First thing first, the rendering equation in its solid angle formulation in vacuum is: $$L(x,\omega) = L_e(x,\omega) + \int_{S^2} f(x, \omega_i, \omega_o) L(r(x,\omega), -\omega)|\cos\theta_x| d\sigma(\omega).$$ You forgot the emission function $L_e$ in your question. The solution $L:M\times S^2 \to \mathbb{R}$ (where $S^2=\{p\in\mathbb{R}^3\,:\, \|p\|_2=1\}$ is just the 2-sphere) is fully determined by the collection $(M, n, f, L_e)$, where $M\subset \mathbb{R}^3$ is the set of points forming the scene surfaces, $n:M\to S^2$ is the function that assigns a normal to every point of $M$, $f:M\times S^2 \times S^2 \to \mathbb{R}_+$ is the BSDF (it represents the light scattering properties of the materials of your surfaces), and $L_e:M\times S^2 \to \mathbb{R}_+$ is the emitted radiance function (it is non-zero on your light sources). It is fairly natural that your geometry $(M,n$), the materials $f$, and the light sources $L_e$ will determine the steady state of the radiance $L$ in the scene.

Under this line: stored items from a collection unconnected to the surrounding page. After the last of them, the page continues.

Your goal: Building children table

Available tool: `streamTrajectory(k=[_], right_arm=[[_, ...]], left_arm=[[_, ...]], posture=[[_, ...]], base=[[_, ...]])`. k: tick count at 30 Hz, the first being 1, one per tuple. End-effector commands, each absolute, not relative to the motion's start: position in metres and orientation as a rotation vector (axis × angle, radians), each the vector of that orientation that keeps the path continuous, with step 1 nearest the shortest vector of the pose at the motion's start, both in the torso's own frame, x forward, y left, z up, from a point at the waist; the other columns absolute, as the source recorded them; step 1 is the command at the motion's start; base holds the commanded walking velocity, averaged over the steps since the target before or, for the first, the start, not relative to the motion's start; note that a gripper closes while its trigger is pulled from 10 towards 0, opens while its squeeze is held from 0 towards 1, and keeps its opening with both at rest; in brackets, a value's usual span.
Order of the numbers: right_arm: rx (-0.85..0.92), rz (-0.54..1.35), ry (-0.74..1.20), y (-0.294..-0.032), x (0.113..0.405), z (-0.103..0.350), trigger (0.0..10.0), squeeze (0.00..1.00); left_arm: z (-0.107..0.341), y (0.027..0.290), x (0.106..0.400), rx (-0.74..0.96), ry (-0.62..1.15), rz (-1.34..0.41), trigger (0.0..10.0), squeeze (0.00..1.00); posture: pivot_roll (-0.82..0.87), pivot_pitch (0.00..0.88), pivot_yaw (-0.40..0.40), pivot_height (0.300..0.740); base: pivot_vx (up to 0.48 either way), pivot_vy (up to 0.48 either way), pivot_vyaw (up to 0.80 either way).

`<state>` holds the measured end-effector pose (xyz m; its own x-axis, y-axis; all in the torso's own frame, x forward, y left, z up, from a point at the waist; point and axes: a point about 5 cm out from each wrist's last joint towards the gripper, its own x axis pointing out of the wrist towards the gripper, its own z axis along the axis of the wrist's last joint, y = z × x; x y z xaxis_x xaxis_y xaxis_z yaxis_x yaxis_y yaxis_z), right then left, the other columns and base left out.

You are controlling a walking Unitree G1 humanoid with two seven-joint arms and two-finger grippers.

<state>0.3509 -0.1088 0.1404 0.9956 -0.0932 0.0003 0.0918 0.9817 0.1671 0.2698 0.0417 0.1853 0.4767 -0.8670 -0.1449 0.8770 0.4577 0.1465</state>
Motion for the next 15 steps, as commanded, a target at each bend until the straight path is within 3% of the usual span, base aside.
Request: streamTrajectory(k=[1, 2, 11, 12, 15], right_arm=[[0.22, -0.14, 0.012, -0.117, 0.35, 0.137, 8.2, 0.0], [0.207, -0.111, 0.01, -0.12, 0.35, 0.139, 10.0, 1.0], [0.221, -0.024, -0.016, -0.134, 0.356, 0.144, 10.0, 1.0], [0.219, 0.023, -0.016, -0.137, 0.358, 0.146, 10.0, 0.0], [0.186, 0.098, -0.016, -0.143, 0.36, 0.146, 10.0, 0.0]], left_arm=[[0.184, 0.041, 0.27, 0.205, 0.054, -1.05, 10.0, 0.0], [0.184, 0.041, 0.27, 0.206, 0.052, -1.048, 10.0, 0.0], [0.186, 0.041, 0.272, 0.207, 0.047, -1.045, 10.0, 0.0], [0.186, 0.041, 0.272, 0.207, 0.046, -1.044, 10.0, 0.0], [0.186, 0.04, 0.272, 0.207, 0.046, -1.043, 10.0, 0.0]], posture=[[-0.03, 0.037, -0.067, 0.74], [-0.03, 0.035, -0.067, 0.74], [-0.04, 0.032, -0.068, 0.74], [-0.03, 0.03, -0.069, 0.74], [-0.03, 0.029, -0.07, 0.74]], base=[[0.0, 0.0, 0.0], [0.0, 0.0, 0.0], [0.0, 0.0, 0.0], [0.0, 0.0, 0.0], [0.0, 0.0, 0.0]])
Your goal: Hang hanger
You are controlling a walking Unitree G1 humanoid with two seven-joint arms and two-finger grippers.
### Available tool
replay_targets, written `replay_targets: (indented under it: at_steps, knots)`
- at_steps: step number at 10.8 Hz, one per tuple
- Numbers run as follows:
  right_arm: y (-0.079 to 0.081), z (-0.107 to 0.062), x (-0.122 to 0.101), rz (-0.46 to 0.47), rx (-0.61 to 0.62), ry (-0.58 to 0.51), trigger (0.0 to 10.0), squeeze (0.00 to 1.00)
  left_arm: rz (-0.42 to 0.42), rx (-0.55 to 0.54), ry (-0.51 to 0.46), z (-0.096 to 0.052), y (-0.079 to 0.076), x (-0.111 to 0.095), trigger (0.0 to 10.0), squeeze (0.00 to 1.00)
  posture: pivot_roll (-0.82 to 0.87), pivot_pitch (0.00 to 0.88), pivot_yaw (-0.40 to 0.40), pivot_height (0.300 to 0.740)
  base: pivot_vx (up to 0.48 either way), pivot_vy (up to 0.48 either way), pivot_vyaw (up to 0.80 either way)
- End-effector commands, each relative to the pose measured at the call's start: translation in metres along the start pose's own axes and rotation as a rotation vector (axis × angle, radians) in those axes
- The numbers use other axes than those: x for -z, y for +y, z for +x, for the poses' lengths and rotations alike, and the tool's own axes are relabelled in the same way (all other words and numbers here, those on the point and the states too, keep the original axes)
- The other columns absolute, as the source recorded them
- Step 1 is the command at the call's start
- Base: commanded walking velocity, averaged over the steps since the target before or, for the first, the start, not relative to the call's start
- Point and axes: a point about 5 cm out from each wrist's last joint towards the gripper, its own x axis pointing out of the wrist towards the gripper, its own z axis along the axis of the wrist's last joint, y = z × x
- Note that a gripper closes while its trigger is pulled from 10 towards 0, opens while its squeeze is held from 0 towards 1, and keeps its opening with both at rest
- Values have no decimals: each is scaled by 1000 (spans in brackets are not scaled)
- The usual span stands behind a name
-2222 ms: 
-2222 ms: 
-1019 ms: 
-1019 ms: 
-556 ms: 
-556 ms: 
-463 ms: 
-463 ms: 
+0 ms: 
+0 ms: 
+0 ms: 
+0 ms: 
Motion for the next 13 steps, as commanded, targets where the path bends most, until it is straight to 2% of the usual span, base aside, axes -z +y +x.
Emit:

The function $r:M\times S^2 \to M\cup (\infty\cdot S^2)$ is the ray-tracing function that returns the first intersection point $r(x,\omega)$ along the ray with origin $x$ and direction $\omega$, if there is no intersection you can formally claim that it returns the intersection with some sphere at infinity (e.g. your environment map). Typically the rendering equation is formulated in terms of the incident radiance $L_i(x, \omega)$, however, in vacuum we have $L_i(x,\omega) = (GL)(x,\omega) = L(r(x,\omega),-\omega)$ - the radiance that arrives at $x$ from direction $\omega$ is equal to the radiance leaving $r(x,\omega)$ in direction $-\omega$, which is also fairly intuitive. The term $|\cos\theta_x| = |n(x)\cdot \omega|$ is due to Lambert's cosine law, but it can be derived also by just integrating a differential $2$-density on the sphere (think surface flux integrals from calculus 3). The $d\sigma(\omega)$ is the area measure on the sphere, i.e. if you take the standard spherical coordinates parametrization $x = \sin\theta\cos\phi$, $y=\sin\theta\sin\phi$, $z=\cos\theta$ and your rotate them so that $z$ is aligned with $n(x)$, then you may rewrite $d\sigma(\omega) = |\sin\theta| d\theta d\phi$ and thus: $$L(x,\omega) = L_e(x,\omega) + \int_{0}^{2\pi}\int_0^{\pi} f(x, \omega_i, \omega_o) L(r(x,\omega), -\omega)|\cos\theta| |\sin\theta|d\theta d\phi.$$

Formal Solution

For brevity one typically writes the above in operator form $L = L_e +TL$ where $T:(M\times S^2\to \mathbb{R})\to (M\times S^2\to \mathbb{R})$ is the operator that stands for the integral. If we define the scattering operator $K$ and the propagation operator $G$: $$(Kg)(x,\omega) = \int_{S^2}f(x,\omega,\omega_o)g(x,\omega)d\sigma_{x}^{\perp}(\omega), \quad (Gh)(x,\omega) = h(r(x,\omega),-\omega),$$ then $T=K\circ G$. Since we have the identity $L=L_e+TL$ we can just plug it in itself once yielding $L=L_e + T(L_e + TL) = L_e+TL_e+T^2L$. Repeating this process until infinity yields the series $L = \sum_{k=0}^{\infty}T^kL_e$. Formally $\sum_{k=0}^{\infty}T^k$ is the solution operator for the rendering equation: \begin{align} L = L_e +TL \implies (I-T)L = L_e \implies L = (I-T)^{-1}L_e \implies (I-T)^{-1} = \sum_{k=0}^{\infty}T^k. \end{align} The latter is the Neumann series for $T$. While $\|T\|<1$ is a sufficient condition for convergence (i.e. if the brdf is energy conserving), it is not a necessary condition - for specific choices of $L_e$ the above series may be convergent even if $(I-T)^{-1}$ is unbounded. Note that $f,L,L_e$ are actual functions (i.e. $T$ maps functions to functions). In practice one may want to model specular reflection, point and directional lights etc., which according to "many treatments" cannot be modeled with classical functions and require distribution. Veach discusses this in his thesis (e.g. in some appendices on specular reflection and refraction), and even has a nice table 8.3 showing some examples.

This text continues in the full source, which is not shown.